- EXERCISE GOAL
Look below for the line containing "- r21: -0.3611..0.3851" and the line containing "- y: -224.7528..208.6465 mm"; repeat exactly those two lines and all lines between them, and nothing else.

****************

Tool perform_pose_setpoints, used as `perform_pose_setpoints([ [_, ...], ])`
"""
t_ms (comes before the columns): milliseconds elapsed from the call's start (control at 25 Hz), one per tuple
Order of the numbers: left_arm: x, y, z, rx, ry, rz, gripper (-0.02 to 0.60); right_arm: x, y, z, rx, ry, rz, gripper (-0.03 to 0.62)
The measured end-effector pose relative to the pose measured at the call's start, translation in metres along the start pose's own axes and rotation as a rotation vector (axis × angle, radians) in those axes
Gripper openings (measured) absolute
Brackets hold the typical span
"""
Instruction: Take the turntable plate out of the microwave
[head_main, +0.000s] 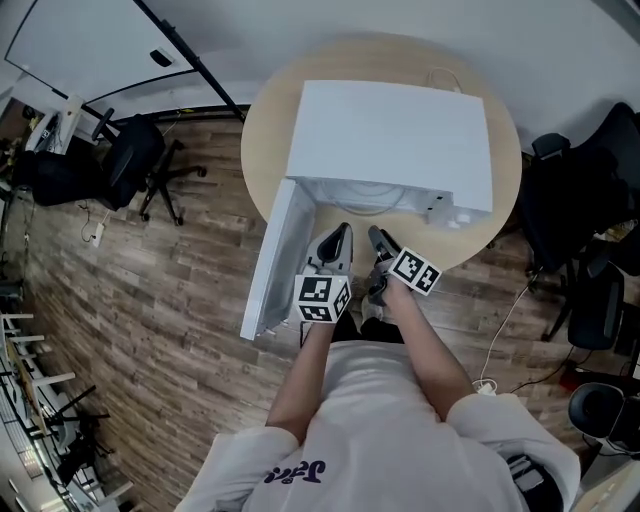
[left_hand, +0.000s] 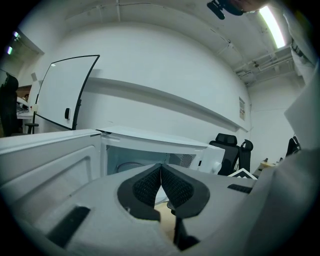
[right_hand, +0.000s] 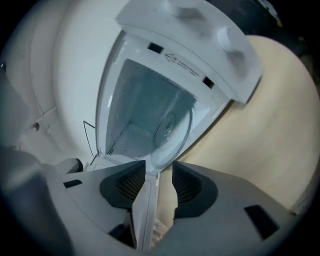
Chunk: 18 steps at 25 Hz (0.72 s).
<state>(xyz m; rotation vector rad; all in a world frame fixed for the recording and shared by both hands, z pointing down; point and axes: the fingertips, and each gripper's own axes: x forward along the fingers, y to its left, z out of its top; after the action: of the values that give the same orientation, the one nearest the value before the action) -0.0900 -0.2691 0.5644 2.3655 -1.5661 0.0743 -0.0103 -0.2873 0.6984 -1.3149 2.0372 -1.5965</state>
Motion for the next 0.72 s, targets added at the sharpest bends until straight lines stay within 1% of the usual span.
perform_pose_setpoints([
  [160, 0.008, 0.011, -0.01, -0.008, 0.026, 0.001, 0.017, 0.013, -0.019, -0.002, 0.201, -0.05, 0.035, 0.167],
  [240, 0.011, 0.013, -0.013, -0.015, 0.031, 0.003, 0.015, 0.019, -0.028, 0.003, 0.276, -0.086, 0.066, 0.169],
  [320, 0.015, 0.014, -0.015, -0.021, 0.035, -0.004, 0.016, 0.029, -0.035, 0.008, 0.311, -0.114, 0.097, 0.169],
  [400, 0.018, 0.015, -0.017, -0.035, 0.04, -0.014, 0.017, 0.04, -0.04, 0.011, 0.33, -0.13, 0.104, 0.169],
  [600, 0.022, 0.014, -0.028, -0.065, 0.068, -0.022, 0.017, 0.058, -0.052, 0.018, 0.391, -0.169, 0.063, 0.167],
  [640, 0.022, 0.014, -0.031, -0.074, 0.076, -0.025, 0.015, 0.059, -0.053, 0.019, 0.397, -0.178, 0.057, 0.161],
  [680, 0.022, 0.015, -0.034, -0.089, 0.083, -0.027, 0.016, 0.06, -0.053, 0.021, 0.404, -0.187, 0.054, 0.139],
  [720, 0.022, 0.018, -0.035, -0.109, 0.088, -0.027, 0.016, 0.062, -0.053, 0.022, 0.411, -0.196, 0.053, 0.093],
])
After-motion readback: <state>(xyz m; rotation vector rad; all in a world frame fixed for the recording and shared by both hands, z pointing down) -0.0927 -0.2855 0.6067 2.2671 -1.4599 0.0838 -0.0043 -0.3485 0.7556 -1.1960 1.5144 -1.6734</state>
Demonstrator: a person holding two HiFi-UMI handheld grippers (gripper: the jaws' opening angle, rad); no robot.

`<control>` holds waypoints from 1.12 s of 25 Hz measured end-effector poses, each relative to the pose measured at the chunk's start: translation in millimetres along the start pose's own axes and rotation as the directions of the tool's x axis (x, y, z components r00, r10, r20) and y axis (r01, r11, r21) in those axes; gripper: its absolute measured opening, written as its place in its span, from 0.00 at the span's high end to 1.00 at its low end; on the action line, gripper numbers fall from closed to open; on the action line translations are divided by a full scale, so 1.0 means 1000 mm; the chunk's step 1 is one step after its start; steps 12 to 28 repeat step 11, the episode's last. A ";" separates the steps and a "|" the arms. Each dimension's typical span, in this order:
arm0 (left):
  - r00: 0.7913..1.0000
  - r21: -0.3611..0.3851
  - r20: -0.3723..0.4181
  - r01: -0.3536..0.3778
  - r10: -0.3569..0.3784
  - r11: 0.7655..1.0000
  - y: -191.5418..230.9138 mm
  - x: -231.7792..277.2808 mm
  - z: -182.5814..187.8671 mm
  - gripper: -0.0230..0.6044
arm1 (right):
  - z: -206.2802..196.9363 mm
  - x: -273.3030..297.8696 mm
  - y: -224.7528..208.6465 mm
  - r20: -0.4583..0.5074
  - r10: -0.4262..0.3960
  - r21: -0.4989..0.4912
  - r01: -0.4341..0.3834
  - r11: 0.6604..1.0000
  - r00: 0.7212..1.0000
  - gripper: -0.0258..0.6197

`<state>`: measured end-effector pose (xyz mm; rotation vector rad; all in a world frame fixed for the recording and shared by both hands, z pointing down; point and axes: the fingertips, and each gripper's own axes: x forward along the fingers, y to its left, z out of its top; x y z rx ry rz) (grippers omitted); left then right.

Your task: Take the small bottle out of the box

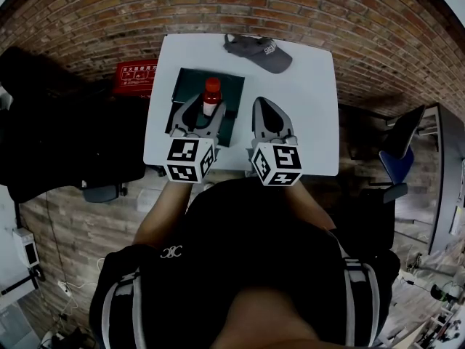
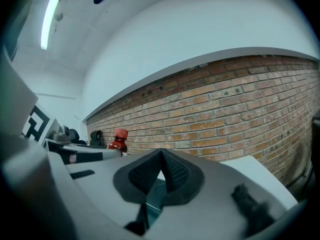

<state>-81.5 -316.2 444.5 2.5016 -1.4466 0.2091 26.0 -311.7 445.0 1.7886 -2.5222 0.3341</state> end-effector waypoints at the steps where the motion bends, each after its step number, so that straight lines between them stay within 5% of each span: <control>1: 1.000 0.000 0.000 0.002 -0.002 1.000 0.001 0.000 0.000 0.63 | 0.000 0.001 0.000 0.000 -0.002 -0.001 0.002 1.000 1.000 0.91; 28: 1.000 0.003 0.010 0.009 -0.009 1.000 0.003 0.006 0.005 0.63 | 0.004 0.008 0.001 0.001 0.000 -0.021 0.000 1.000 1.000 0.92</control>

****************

- EXPECTED OUTPUT
  - r21: -0.3611..0.3851
  - r20: -0.3723..0.4181
  - r01: -0.3536..0.3778
  - r10: -0.3569..0.3784
  - r11: 0.7655..1.0000
  - y: -191.5418..230.9138 mm
  - x: -231.7792..277.2808 mm
  - z: -182.5814..187.8671 mm
  - gripper: -0.0230..0.6044
arm1 (right):
  - z: -206.2802..196.9363 mm
  - x: -273.3030..297.8696 mm
  - y: -224.7528..208.6465 mm

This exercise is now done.